У него стало легче на сердце, он вздохнул, улыбнулся, взял ее маленькую ручку и нежно поцеловал, а потом крепко прижал ее к груди. Ему и в голову не приходило спросить дочь, может ли она научиться любить Брута. Ибо любовь не радовала Цезаря — даже та, которую он испытывал к Циннилле и дочери, этой изящной юной нимфе. Любовь делала его уязвимым, а Цезарь это ненавидел.
Юлия соскочила с ложа и убежала. Он слышал, как она зовет Аврелию, спеша в ее кабинет:
— Бабушка, бабушка, я выйду замуж за моего друга Брута! Замечательно, правда? Ведь правда, это хорошая новость?
И вдруг раздался долгий стон и — рыдания. Цезарь слушал, как плачет его дочь, плачет так, словно ее сердце разбилось. Он не знал, почему она рыдает — от радости или от горя. Цезарь вышел в приемную и увидел, как Аврелия ведет ребенка в спальню, а та уткнулась лицом в ее бок.

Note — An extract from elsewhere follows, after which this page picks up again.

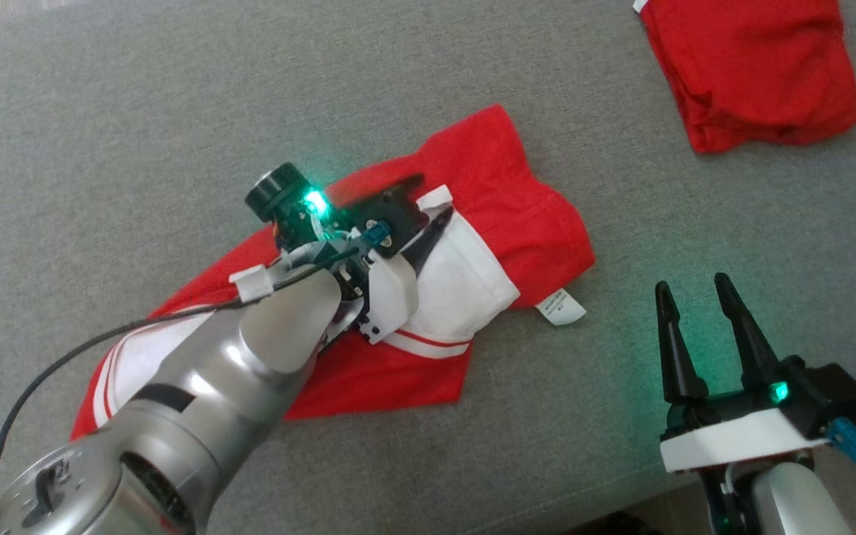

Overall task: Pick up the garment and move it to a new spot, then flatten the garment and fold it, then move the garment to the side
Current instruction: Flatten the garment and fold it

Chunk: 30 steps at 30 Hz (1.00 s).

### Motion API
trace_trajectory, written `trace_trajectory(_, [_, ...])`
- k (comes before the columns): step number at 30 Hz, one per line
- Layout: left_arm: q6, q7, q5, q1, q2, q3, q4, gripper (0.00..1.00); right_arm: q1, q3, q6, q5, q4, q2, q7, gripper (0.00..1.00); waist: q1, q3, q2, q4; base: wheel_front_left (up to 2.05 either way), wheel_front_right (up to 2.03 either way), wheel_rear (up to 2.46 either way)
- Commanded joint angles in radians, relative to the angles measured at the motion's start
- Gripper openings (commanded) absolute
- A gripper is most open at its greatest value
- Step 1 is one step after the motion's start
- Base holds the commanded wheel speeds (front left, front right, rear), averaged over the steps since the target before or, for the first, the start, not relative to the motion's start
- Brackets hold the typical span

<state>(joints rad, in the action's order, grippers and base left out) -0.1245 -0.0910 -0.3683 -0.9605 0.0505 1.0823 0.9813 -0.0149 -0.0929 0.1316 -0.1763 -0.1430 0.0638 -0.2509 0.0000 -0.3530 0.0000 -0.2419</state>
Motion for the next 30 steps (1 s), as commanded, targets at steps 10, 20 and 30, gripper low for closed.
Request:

Лицо его матери было спокойно.
— Я очень хочу, — сказала она ему, — чтобы женщины смеялись, когда они счастливы! А вместо этого добрая половина их ревет. Даже Юлия!
* * *«Фортуна определенно продолжает благоволить Гнею Помпею Магну», — с улыбкой подумал Цезарь в начале декабря. Великий Человек изъявил желание навсегда покончить с угрозой пиратства, и Фортуна послушно предоставила ему это удовольствие. Сицилийское зерно прибыло в Остию, римский перевалочный пункт в устье реки Тибр. Здесь драгоценное зерно с глубоководных грузовых судов обычно перегружали на баржи, которые везли его дальше вверх по Тибру на склады самого порта в Риме. Здесь было безопасно — наконец-то дома.
Несколько сотен кораблей собрались в Остии. Но баржи не подходили. Квестор Остии перепутал время, что позволило баржам совершить дополнительный рейс вверх по Тибру, в Окрикул, где ждал урожай, собранный в долине Тибра, который также надлежало доставить в Рим. Поэтому пока капитаны и торговцы зерном метали громы и молнии, а несчастный квестор бегал кругами, разгневанный Сенат направил туда единственного консула, Квинта Марция Рекса, выправить положение.